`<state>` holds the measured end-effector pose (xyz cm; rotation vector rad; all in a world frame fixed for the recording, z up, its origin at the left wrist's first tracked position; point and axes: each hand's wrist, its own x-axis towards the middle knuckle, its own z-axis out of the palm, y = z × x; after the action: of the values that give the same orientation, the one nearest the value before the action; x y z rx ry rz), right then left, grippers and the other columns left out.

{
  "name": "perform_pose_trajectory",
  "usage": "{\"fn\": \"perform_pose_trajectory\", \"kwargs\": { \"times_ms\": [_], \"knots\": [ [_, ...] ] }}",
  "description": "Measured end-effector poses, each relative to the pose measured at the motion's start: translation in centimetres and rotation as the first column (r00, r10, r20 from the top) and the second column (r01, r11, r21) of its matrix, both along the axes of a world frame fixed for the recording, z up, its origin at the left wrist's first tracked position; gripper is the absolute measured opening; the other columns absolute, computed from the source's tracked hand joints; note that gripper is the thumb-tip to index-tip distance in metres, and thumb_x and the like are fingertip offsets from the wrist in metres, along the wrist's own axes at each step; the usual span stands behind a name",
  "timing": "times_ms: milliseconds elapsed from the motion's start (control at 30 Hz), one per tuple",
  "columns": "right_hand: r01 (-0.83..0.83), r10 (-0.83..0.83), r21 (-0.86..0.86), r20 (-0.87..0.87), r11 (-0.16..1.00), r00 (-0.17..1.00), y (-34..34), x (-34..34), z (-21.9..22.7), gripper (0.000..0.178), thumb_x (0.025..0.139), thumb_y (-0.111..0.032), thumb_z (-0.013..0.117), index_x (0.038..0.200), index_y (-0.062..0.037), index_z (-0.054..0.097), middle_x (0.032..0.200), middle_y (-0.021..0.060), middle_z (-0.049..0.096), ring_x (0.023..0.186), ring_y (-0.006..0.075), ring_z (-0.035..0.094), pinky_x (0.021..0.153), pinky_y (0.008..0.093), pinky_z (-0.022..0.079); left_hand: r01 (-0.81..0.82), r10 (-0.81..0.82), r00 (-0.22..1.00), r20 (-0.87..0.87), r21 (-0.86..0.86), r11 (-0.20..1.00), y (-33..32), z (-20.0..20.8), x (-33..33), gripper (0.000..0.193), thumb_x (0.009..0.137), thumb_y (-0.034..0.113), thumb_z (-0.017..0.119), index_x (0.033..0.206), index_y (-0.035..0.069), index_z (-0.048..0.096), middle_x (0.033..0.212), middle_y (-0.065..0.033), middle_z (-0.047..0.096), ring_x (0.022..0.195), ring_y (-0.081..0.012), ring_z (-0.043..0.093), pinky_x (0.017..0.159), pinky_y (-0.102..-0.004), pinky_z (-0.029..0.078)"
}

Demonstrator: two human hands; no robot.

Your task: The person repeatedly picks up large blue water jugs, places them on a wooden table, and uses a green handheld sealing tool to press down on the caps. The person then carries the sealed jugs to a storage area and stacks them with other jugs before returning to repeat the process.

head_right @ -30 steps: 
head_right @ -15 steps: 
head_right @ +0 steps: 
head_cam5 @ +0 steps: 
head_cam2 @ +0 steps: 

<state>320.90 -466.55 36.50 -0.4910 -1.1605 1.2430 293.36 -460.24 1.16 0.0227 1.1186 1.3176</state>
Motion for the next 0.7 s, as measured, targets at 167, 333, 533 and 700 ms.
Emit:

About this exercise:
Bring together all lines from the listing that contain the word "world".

Answer to this exercise:
`<state>` holds the measured end-effector pose (xyz cm; rotation vector rad; all in a world frame fixed for the recording, z up, its origin at the left wrist's first tracked position; point and axes: each hand's wrist, its own x-axis towards the middle knuckle, its own z-axis out of the palm, y = z × x; after the action: of the values that give the same orientation, the one nearest the value before the action; x y z rx ry rz), right then left, grippers and the other columns left out.
  "description": "Measured end-effector poses, each relative to the pose measured at the motion's start: translation in centimetres and rotation as the first column (r00, r10, r20 from the top) and the second column (r01, r11, r21) of its matrix, both along the axes of a world frame fixed for the recording, z up, its origin at the left wrist's first tracked position; gripper is the absolute measured opening; the other columns absolute, computed from the source's tracked hand joints; note that gripper is the thumb-tip to index-tip distance in metres, and thumb_x and the like are fingertip offsets from the wrist in metres, along the wrist's own axes at each step; the usual span stands behind a name",

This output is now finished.